After his nomination, Governor Alikhanov left Kaliningrad on May 12, 2024, leaving First Deputy Governor Sergey Yeliseyev as acting Governor until the temporary replacement be appointed by the President. Initially Vice Governor of Saint Petersburg Vasily Pikalyov was considered the frontrunner to replace Alikhanov as Governor of Kaliningrad Oblast, however, Pikalyov was appointed Head of the Federal Customs Service of Russia on May 14. Other mentioned candidate included Yeliseyev and Deputy Minister of Industry and Trade Aleksey Besprozvannykh. On May 15 President Vladimir Putin appointed Aleksey Besprozvannykh as acting Governor of Kaliningrad Oblast.

==Candidates==
In Kaliningrad Oblast candidates for Governor can be nominated only by registered political parties. Candidate for Governor of Kaliningrad Oblast should be a Russian citizen and at least 30 years old. Candidates for Governor should not have a foreign citizenship or residence permit. Each candidate in order to be registered is required to collect at least 8% of signatures of members and heads of municipalities. Also gubernatorial candidates present 3 candidacies to the Federation Council and election winner later appoints one of the presented candidates.

===Declared===

| Candidate name, political party |  |  | Occupation | Status | Ref. |
|---|---|---|---|---|---|
| Aleksey Besprozvannykh United Russia |  |  | Acting Governor of Kaliningrad Oblast (2024–present) Former Deputy Minister of Industry and Trade (2017–2024) | Registered |  |
| Maksim Bulanov Communist Party |  |  | Member of Legislative Assembly of Kaliningrad Oblast (2021–present) 2022 gubernatorial candidate | Registered |  |
| Yevgeny Mishin Liberal Democratic Party |  |  | Member of Legislative Assembly of Kaliningrad Oblast (2016–present) 2015, 2017 and 2022 gubernatorial candidate | Registered |  |
| Yury Shitikov SR–ZP |  |  | Member of Legislative Assembly of Kaliningrad Oblast (2006–2011, 2012–2016, 2021–present) Attorney 2022 gubernatorial candidate | Registered |  |
| Roman Morozov Yabloko |  | Roman Morozov | Attorney | Failed to qualify |  |

===Eliminated at convention===
- Nina Fyodorova (United Russia), Member of Legislative Assembly of Kaliningrad Oblast (2021–present)

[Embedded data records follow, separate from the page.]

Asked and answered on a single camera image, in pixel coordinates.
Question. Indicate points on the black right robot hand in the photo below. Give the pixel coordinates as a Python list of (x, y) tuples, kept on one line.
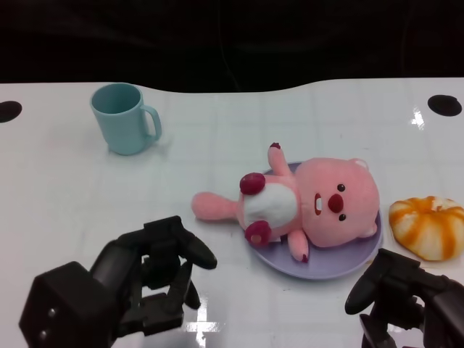
[(398, 282)]

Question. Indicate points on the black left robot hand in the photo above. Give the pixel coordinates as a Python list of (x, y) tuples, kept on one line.
[(72, 301)]

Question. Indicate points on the black table grommet hole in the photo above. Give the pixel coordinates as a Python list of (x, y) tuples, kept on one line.
[(446, 105), (8, 111)]

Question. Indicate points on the lilac plastic plate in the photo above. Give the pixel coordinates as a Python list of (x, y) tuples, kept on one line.
[(326, 265)]

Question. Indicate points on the pink plush beaver doll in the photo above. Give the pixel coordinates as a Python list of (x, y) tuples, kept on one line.
[(333, 188)]

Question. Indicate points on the teal plastic mug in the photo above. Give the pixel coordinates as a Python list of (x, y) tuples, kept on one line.
[(123, 127)]

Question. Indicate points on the orange striped white bun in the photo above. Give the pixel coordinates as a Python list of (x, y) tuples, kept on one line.
[(427, 228)]

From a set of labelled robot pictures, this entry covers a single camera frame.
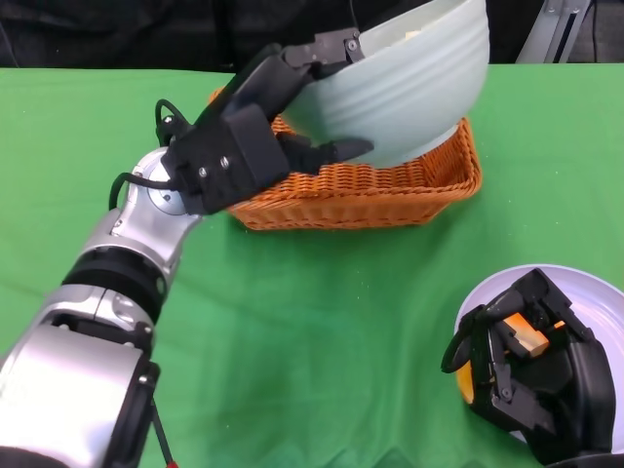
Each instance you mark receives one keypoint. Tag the green tablecloth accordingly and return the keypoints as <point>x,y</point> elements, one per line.
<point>341,317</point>

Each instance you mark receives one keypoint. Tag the grey round bowl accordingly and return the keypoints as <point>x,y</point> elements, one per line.
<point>404,92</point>

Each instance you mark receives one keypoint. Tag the grey metal frame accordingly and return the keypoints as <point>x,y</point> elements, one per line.
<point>551,34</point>

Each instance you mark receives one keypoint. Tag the pale lavender plate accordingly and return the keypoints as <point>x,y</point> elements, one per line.
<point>595,292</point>

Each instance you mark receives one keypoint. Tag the orange striped bread roll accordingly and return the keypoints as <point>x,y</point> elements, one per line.
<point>465,385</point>

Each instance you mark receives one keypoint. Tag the black backdrop cloth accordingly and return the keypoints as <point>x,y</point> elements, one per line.
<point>122,34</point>

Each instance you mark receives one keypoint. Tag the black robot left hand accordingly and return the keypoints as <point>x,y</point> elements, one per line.
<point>263,83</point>

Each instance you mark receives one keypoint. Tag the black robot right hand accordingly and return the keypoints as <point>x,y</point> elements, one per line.
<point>575,390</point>

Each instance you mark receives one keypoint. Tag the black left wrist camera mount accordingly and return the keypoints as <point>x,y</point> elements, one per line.
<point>229,161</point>

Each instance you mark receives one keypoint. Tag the orange wicker basket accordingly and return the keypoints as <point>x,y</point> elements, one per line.
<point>351,205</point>

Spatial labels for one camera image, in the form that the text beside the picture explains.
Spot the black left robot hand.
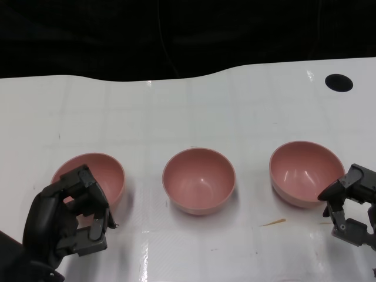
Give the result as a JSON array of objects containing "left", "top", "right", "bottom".
[{"left": 23, "top": 164, "right": 120, "bottom": 270}]

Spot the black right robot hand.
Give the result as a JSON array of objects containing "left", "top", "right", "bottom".
[{"left": 318, "top": 163, "right": 376, "bottom": 247}]

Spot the pink plastic bowl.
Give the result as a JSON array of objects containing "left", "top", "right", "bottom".
[
  {"left": 50, "top": 152, "right": 127, "bottom": 217},
  {"left": 162, "top": 147, "right": 237, "bottom": 217},
  {"left": 269, "top": 140, "right": 347, "bottom": 209}
]

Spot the brown tape sliver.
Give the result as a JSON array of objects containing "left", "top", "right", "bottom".
[{"left": 258, "top": 218, "right": 287, "bottom": 227}]

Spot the black round table grommet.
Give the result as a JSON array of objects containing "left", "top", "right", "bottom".
[{"left": 324, "top": 73, "right": 354, "bottom": 93}]

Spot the black backdrop cloth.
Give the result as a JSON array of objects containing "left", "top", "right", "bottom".
[{"left": 0, "top": 0, "right": 376, "bottom": 83}]

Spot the thin hanging background cable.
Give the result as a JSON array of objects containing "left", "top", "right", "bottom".
[{"left": 157, "top": 0, "right": 180, "bottom": 79}]

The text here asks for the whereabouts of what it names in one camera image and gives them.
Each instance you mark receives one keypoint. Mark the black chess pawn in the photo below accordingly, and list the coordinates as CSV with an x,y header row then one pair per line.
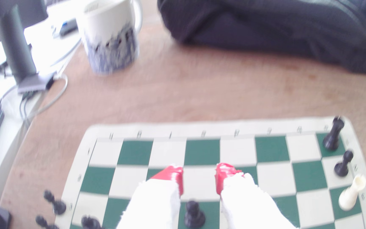
x,y
43,222
57,206
194,218
342,167

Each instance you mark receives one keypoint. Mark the black cylinder device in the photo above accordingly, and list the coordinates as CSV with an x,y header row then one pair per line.
x,y
14,44

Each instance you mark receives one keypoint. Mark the large black chess piece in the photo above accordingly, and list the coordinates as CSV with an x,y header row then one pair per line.
x,y
91,222

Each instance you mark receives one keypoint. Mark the small dark blue item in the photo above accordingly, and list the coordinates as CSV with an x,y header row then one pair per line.
x,y
68,27

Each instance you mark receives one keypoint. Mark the grey small box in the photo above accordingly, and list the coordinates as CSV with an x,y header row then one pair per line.
x,y
35,83

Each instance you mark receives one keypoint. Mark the green and cream chess mat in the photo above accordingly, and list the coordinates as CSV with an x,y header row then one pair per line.
x,y
272,149

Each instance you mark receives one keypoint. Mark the black chess king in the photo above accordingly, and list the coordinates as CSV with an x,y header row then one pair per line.
x,y
333,136

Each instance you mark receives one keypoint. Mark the white chess rook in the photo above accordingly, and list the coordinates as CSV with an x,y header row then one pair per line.
x,y
349,194

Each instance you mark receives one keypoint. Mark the dark navy cloth garment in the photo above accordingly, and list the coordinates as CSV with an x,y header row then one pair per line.
x,y
281,31

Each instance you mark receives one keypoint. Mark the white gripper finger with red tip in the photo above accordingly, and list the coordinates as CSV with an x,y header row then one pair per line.
x,y
154,206
249,206

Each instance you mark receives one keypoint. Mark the white desk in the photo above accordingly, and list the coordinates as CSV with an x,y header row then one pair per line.
x,y
46,47

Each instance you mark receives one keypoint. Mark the white mug blue skyline print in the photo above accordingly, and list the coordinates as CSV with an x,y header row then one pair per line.
x,y
110,35

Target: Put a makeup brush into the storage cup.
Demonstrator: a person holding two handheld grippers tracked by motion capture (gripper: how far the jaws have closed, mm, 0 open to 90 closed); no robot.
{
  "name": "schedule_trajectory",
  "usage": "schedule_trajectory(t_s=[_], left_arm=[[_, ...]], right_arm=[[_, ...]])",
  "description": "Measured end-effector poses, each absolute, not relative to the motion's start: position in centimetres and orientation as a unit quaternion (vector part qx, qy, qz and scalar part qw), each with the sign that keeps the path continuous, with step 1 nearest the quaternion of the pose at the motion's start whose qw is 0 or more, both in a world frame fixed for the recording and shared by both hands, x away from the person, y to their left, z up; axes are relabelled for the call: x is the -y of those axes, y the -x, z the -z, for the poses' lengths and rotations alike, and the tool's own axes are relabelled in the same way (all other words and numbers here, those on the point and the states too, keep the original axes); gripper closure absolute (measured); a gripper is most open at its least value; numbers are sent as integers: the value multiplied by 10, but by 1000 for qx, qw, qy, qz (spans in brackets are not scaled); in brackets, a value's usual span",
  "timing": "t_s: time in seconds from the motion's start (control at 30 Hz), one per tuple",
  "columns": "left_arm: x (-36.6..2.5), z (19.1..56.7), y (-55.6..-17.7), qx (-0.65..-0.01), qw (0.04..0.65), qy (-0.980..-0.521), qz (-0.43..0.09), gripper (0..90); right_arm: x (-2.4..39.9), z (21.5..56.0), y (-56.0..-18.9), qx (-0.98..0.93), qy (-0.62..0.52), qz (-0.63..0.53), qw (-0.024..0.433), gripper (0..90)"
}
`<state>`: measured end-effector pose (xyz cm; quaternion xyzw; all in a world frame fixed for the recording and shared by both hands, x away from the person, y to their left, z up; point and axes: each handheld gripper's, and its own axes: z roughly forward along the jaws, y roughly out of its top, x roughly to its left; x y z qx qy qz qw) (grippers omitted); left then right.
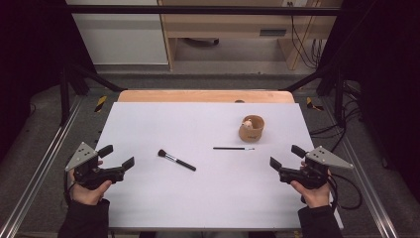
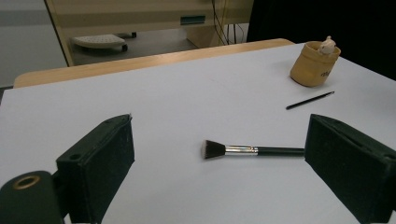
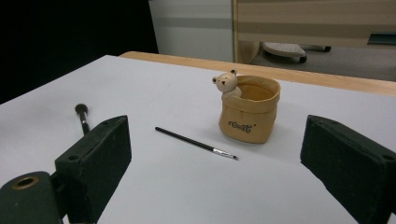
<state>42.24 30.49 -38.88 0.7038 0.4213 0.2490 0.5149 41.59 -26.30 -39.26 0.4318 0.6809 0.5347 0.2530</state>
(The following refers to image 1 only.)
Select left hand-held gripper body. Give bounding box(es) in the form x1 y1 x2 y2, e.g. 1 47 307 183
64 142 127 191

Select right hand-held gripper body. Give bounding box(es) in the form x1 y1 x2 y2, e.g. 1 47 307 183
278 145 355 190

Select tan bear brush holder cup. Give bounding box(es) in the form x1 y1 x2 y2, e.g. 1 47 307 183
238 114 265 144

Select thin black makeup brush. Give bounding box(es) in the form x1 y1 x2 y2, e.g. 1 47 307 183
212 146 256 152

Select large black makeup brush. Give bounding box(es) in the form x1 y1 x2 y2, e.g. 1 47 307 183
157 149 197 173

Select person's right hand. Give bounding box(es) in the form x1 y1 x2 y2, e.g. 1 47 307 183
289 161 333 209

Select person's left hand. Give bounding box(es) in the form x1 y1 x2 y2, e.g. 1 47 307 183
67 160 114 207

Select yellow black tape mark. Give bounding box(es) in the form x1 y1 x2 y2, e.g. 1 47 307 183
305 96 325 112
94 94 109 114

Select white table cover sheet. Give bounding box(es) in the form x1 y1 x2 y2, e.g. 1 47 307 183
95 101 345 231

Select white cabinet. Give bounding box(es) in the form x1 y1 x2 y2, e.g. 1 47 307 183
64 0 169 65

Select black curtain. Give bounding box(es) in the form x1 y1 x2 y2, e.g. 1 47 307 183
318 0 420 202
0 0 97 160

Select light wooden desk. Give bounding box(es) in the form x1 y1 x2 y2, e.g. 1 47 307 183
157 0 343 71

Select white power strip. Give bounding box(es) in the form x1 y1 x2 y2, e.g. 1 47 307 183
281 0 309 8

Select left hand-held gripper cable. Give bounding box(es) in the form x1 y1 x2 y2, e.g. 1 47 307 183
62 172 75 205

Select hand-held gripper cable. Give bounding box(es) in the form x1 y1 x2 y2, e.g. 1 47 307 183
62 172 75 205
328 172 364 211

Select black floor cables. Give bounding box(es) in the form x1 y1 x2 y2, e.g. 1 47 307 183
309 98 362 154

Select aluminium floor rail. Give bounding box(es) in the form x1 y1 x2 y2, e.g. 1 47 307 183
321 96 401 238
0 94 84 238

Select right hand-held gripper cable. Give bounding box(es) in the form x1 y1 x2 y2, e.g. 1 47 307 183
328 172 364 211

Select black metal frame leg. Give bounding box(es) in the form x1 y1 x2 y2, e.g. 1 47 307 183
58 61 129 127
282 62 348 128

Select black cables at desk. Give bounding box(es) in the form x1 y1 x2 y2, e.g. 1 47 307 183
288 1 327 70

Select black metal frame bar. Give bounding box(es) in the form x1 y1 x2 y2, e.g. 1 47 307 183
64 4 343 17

===Candidates for Federation Council===

| Gubernatorial candidate, political party |  | Candidates for Federation Council | Status |
|---|---|---|---|
| Aleksey Besprozvannykh United Russia |  | * Yekaterina Manyuk, Kaliningrad Regional Museum of History and Arts director * Yevgeny Morozov, Member of Legislative Assembly of Kaliningrad Oblast (2021–present) * Alexander Shenderyuk–Zhidkov, incumbent Senator (2022–present) | Registered |
| Maksim Bulanov Communist Party |  | * Rustam Kasumov, Member of Zelenogradsk Council of Deputies (2020–present) * Sergey Ruzmetov, Member of Legislative Assembly of Kaliningrad Oblast (2021–present) * Artyom Vertepov, Member of Legislative Assembly of Kaliningrad Oblast (2021–present) | Registered |
| Yury Shitikov SR–ZP |  | * Leonid Kobyak, individual entrepreneur * Vladimir Skypnik, associate professor * Georgy Tsukan, Member of Guryevsky District Council of Deputies (2022–present) | Registered |

==Finances==
All sums are in rubles.

| Financial Report | Source | Besprozvannykh | Bulanov | Mishin | Morozov | Shitikov |
| First |  | 10,030,000 | 6,000 | 506,000 | 58,800 | 50,000 |
| Final | 14,230,000 | 3,580,526 | 1,006,100 | 58,800 | 530,000 |

==Results==

Summary of the 6–8 September 2024 Kaliningrad Oblast gubernatorial election results
| Candidate |  | Party | Votes | % |
|---|---|---|---|---|
|  | Aleksey Besprozvannykh (incumbent) | United Russia | 270,919 | 76.55 |
|  | Yevgeny Mishin | Liberal Democratic Party | 33,670 | 9.51 |
|  | Maksim Bulanov | Communist Party | 23,249 | 6.57 |
|  | Yury Shitikov | A Just Russia – For Truth | 20,791 | 5.87 |
| Valid votes |  |  | 348,629 | 98.50 |
| Blank ballots |  |  | 5,293 | 1.50 |
| Total |  |  | 353,922 | 100.00 |
| Turnout |  |  | 353,922 | 42.17 |
| Registered voters |  |  | 839,206 | 100.00 |
| Source: |  |  |  |  |

Governor Besprozvannykh re-appointed incumbent Senator Alexander Shenderyuk–Zhidkov (United Russia) to the Federation Council.